Below this line are records; transcribe exactly the lines between the one holding "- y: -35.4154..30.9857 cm" and the one holding "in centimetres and", inclusive, and omit the pictures.

+++ INFORMATION

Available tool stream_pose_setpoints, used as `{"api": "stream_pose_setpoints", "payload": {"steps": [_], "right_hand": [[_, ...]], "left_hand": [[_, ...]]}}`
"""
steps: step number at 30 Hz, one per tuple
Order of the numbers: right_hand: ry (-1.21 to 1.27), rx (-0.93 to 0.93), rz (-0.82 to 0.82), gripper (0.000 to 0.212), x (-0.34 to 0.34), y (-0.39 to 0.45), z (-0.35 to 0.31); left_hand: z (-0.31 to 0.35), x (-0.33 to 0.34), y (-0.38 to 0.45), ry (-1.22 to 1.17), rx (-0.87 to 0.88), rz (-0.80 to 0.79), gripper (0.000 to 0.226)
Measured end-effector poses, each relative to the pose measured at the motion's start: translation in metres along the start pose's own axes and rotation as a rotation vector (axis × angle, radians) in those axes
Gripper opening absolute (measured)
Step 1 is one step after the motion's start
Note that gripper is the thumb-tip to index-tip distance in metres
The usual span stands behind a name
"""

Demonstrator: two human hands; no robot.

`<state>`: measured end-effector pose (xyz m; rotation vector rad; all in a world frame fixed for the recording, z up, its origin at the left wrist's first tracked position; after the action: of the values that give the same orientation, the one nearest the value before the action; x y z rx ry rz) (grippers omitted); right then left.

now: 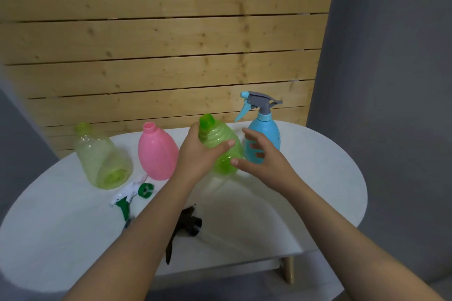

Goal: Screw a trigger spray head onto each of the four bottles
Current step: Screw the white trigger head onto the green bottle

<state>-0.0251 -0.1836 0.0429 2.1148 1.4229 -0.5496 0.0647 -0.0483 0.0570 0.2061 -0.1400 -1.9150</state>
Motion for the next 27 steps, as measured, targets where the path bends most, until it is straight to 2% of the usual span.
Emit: {"api": "stream_pose_setpoints", "payload": {"steps": [2, 4, 10, 14, 15, 18, 24, 27], "right_hand": [[-0.008, -0.050, -0.106, 0.078, 0.004, -0.006, -0.006], [0.005, -0.094, -0.145, 0.083, 0.005, -0.011, -0.015], [-0.044, -0.146, -0.076, 0.077, 0.003, -0.021, -0.029], [-0.122, -0.148, 0.044, 0.073, -0.007, -0.025, -0.028], [-0.125, -0.146, 0.063, 0.073, -0.012, -0.026, -0.027], [-0.185, -0.146, 0.077, 0.076, -0.016, -0.030, -0.027], [-0.280, -0.145, 0.062, 0.079, -0.022, -0.042, -0.033], [-0.328, -0.139, -0.021, 0.075, -0.014, -0.054, -0.034]], "left_hand": [[0.006, -0.003, -0.016, -0.112, -0.006, -0.073, 0.049], [0.013, -0.006, -0.029, -0.166, 0.012, -0.115, 0.046], [0.017, -0.003, -0.050, -0.177, 0.015, -0.237, 0.050], [0.014, -0.037, -0.053, -0.054, 0.058, -0.045, 0.046], [0.014, -0.045, -0.054, -0.035, 0.063, -0.013, 0.051], [0.011, -0.057, -0.059, 0.068, 0.055, -0.020, 0.063], [0.005, -0.070, -0.070, 0.149, 0.039, 0.014, 0.053], [-0.005, -0.073, -0.079, 0.199, -0.051, -0.058, 0.054]]}}
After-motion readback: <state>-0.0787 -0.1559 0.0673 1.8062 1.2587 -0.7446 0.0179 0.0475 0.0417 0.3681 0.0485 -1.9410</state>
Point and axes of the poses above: each hand's wrist, its own y-axis towards the middle knuckle, its own x-axis out of the palm, z = x × y, the point moved 7 cm from there along y, towards the middle knuckle, and after that the axes turned 14 degrees about -y, right-handed, at the moved point
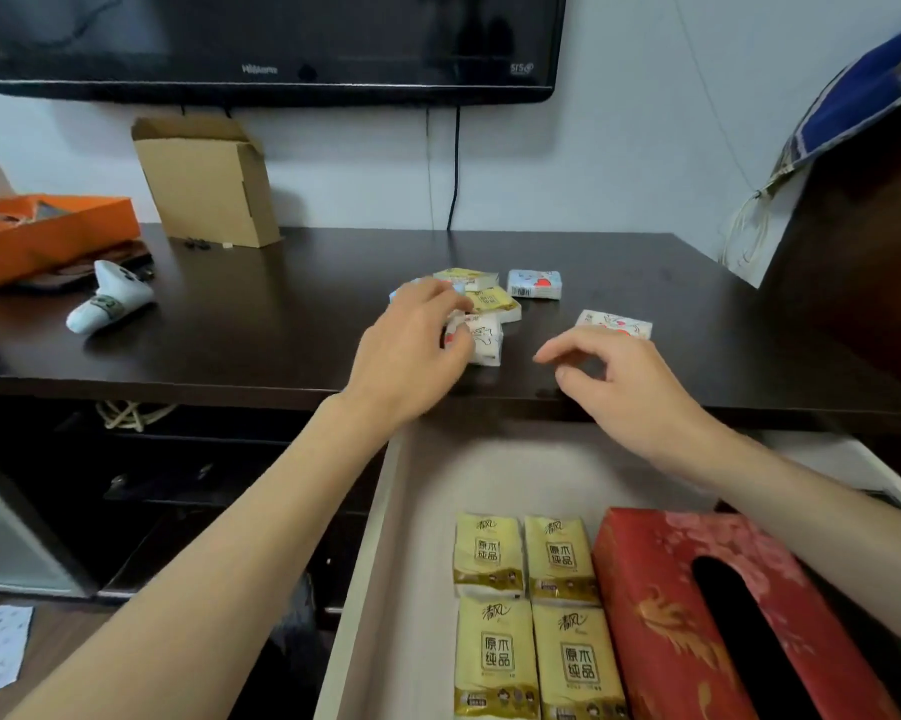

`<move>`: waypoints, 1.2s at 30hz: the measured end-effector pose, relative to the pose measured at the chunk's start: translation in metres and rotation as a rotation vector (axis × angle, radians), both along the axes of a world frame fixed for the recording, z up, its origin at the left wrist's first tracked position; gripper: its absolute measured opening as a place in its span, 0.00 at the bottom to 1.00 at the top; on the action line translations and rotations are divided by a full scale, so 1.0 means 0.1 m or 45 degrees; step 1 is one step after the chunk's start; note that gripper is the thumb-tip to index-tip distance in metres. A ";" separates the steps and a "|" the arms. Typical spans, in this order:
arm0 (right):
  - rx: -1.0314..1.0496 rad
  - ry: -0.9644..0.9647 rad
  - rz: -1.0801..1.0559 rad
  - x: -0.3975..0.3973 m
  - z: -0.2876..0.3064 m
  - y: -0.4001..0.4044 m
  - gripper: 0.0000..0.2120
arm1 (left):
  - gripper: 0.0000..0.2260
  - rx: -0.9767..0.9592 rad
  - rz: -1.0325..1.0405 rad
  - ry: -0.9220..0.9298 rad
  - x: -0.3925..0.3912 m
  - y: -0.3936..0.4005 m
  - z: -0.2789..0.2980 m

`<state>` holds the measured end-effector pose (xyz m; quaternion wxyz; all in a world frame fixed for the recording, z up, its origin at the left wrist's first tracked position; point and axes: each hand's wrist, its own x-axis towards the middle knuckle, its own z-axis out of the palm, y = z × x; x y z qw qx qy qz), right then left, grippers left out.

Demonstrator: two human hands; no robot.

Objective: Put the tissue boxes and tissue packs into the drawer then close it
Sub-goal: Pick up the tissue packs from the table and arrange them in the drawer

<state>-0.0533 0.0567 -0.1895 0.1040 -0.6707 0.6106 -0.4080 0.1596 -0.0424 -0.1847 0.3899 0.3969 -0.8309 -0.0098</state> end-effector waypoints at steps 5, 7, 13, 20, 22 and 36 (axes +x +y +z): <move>0.134 0.196 0.017 0.16 0.03 -0.50 0.23 | 0.29 0.523 0.197 -0.009 -0.05 -0.56 -0.01; 0.189 0.356 0.021 0.22 0.02 -0.62 0.29 | 0.30 0.551 0.219 -0.034 -0.06 -0.63 -0.03; 0.172 0.405 -0.010 0.21 -0.07 -0.69 0.23 | 0.23 0.400 0.222 0.447 0.07 -0.56 -0.04; 0.101 0.310 -0.043 0.21 -0.08 -0.65 0.15 | 0.20 0.424 0.382 0.233 0.37 -0.40 -0.08; 0.092 0.322 -0.032 0.21 -0.07 -0.62 0.16 | 0.21 0.340 0.390 0.104 0.41 -0.33 -0.08; 0.309 0.408 -0.517 -0.42 0.06 -0.27 0.26 | 0.19 0.255 -0.008 -0.309 -0.21 0.17 -0.09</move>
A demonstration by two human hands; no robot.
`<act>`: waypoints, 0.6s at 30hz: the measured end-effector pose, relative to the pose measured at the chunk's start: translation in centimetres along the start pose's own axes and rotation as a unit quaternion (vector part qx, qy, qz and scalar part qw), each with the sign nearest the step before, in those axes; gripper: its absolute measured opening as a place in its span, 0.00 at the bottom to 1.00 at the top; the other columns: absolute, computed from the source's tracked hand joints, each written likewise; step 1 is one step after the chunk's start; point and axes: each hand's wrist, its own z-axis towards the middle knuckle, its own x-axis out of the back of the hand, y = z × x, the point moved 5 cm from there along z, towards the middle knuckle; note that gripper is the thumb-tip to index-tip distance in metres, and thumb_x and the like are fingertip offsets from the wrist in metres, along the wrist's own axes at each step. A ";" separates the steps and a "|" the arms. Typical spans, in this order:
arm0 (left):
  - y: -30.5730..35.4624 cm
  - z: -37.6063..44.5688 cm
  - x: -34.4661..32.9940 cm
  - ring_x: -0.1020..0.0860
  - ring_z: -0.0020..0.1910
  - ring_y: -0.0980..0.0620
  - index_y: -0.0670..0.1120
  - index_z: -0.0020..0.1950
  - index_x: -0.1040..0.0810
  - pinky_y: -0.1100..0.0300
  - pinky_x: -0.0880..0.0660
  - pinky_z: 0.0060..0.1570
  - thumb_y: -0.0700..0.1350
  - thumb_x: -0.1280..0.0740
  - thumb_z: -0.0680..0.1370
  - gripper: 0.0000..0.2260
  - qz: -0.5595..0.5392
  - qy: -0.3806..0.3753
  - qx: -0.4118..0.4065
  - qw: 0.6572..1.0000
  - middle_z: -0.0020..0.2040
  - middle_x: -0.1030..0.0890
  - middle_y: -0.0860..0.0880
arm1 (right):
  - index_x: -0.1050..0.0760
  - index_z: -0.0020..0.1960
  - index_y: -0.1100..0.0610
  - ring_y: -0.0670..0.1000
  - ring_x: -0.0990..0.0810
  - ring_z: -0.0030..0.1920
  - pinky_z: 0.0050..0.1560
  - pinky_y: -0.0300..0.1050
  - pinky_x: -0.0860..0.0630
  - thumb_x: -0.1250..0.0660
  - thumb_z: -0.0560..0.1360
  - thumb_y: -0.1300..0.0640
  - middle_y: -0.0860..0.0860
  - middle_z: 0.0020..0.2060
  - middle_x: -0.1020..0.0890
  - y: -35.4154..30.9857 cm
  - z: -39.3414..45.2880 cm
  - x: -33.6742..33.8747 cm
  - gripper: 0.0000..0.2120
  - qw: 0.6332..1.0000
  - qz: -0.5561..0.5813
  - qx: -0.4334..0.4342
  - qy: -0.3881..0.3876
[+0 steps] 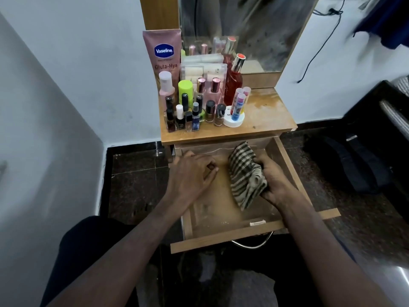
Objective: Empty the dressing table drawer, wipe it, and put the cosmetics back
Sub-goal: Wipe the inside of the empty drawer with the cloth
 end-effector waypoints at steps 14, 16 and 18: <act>2.7 1.4 -0.8 0.22 0.45 0.65 0.57 0.59 0.20 0.68 0.22 0.42 0.71 0.31 0.75 0.22 -0.153 -0.018 0.030 0.988 0.53 0.18 0.62 | 0.28 0.73 0.66 0.63 0.21 0.68 0.69 0.60 0.23 0.42 0.86 0.53 0.66 0.67 0.20 -0.2 -0.7 -1.0 0.22 0.989 0.037 -0.062 -0.128; 2.8 1.3 -0.3 0.22 0.43 0.64 0.58 0.56 0.20 0.67 0.23 0.39 0.76 0.31 0.72 0.25 -0.139 0.004 0.039 0.989 0.50 0.19 0.62 | 0.28 0.73 0.65 0.64 0.21 0.68 0.68 0.61 0.23 0.42 0.87 0.54 0.67 0.67 0.20 0.0 -0.8 -1.3 0.20 0.988 0.034 -0.051 -0.142; 2.8 1.3 0.2 0.24 0.40 0.65 0.58 0.52 0.21 0.69 0.28 0.35 0.77 0.31 0.71 0.24 -0.115 0.022 0.045 0.992 0.46 0.20 0.62 | 0.27 0.72 0.63 0.65 0.19 0.65 0.67 0.62 0.21 0.41 0.87 0.56 0.67 0.66 0.20 0.2 -0.8 -1.4 0.18 0.989 0.015 -0.033 -0.141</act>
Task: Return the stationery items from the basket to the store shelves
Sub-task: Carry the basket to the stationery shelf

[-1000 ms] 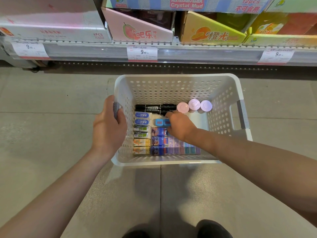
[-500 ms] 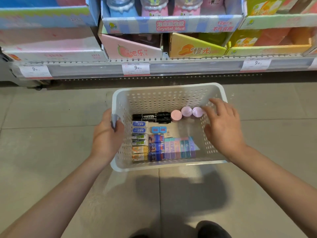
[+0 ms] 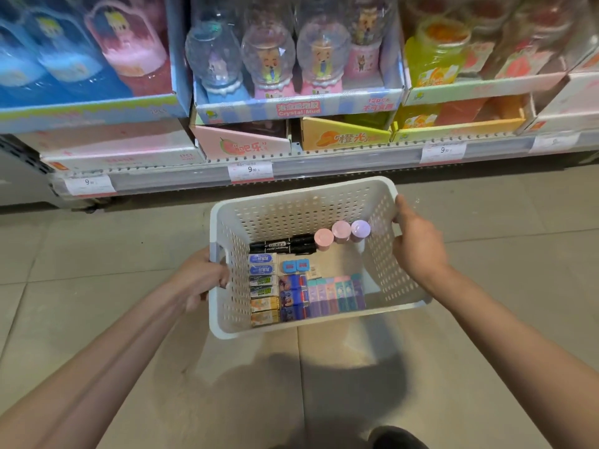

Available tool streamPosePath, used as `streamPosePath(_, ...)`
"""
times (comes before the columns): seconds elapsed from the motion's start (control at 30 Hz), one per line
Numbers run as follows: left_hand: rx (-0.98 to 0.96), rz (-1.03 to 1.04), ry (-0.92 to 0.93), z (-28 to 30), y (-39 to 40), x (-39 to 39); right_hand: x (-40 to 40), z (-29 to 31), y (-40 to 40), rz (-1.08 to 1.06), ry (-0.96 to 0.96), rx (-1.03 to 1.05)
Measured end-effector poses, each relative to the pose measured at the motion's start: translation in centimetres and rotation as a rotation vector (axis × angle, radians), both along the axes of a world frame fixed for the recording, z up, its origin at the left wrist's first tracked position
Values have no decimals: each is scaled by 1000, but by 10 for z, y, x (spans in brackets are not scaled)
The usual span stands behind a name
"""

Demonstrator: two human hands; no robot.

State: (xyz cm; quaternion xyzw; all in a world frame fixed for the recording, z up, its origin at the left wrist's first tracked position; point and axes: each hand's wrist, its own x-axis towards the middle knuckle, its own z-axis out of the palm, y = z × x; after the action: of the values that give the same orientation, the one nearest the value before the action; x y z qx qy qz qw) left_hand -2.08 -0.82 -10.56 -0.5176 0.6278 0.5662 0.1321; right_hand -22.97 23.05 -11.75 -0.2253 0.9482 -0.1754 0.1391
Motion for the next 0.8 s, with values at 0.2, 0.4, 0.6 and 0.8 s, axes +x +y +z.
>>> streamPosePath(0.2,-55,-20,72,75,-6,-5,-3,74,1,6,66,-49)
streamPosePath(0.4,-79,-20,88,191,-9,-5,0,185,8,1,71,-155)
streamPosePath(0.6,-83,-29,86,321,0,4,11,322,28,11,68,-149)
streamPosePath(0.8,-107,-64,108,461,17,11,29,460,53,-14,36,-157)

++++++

> _WORKED SOLUTION_:
  - y: -35.4154..30.9857 cm
  - z: -39.3414..45.2880 cm
  - x: -33.6742..33.8747 cm
  - gripper: 0.0000..0.2120
  - qw: 0.6332..1.0000
  - qz: -0.5561..0.5813
  - qx: -0.4334..0.4342
  - qy: -0.3881..0.3876
[+0 steps] 
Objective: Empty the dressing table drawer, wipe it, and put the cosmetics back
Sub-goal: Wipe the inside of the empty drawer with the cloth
 end-effector waypoints at steps 14, 16 and 18: <act>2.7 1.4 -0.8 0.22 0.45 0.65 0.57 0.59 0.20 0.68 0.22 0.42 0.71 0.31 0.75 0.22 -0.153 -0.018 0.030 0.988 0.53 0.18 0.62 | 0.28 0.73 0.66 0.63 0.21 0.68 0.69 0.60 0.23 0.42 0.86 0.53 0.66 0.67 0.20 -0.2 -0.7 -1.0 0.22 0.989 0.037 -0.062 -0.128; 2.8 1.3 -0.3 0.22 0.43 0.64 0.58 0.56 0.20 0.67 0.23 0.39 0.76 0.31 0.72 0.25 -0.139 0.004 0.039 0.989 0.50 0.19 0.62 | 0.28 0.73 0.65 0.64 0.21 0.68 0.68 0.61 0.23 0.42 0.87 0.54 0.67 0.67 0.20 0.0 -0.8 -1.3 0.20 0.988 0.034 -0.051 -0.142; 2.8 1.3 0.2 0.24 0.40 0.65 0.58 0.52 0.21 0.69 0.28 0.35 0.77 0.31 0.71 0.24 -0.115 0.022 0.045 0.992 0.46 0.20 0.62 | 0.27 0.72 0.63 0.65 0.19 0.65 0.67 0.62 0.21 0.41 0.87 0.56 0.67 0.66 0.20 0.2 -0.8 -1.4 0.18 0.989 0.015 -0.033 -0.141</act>
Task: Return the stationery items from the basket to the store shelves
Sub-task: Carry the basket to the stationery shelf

[-1000 ms] 
[-500 ms] 
[+0 ms] 

Available tool streamPosePath, used as `streamPosePath(_, ...)`
"""
times (comes before the columns): seconds elapsed from the motion's start (control at 30 Hz), one per line
Numbers run as follows: left_hand: rx (-0.98 to 0.96), rz (-1.03 to 1.04), ry (-0.92 to 0.93), z (-28 to 30), y (-39 to 40), x (-39 to 39); right_hand: x (-40 to 40), z (-29 to 31), y (-40 to 40), rz (-1.08 to 1.06), ry (-0.96 to 0.96), rx (-1.03 to 1.05)
Measured end-effector poses, each relative to the pose measured at the motion's start: translation in centimetres and rotation as a rotation vector (axis × angle, radians), both along the axes of a world frame fixed for the recording, z up, its origin at the left wrist's first tracked position

What the exercise asked for is now complete.